=== Work order ===
Working from the line that contains "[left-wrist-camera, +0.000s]" down to the last line below, repeat each line exactly.

=== Data block ===
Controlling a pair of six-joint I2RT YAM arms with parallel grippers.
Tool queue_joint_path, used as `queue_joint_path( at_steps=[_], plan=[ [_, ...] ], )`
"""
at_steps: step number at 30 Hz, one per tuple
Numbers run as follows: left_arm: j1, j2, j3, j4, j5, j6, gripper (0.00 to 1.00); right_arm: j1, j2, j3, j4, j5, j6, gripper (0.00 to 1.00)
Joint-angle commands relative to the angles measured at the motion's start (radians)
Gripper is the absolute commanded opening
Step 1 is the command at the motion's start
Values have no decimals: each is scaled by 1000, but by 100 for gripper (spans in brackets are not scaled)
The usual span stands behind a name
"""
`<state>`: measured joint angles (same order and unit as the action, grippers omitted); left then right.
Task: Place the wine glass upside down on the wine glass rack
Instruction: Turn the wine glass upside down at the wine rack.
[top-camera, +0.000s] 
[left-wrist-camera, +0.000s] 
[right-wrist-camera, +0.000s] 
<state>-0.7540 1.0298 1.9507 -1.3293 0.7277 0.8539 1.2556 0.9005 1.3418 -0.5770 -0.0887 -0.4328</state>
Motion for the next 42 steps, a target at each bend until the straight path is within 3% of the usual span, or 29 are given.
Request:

=== Answer to this exercise ===
[left-wrist-camera, +0.000s] 
[right-wrist-camera, +0.000s] 
<state>-0.7540 1.0298 1.9507 -1.3293 0.7277 0.8539 1.2556 0.9005 1.3418 -0.5770 -0.0887 -0.4328</state>
Motion for the next 42 steps, a target at each bend until the straight path is within 3% of the usual span, or 29 are given.
Request:

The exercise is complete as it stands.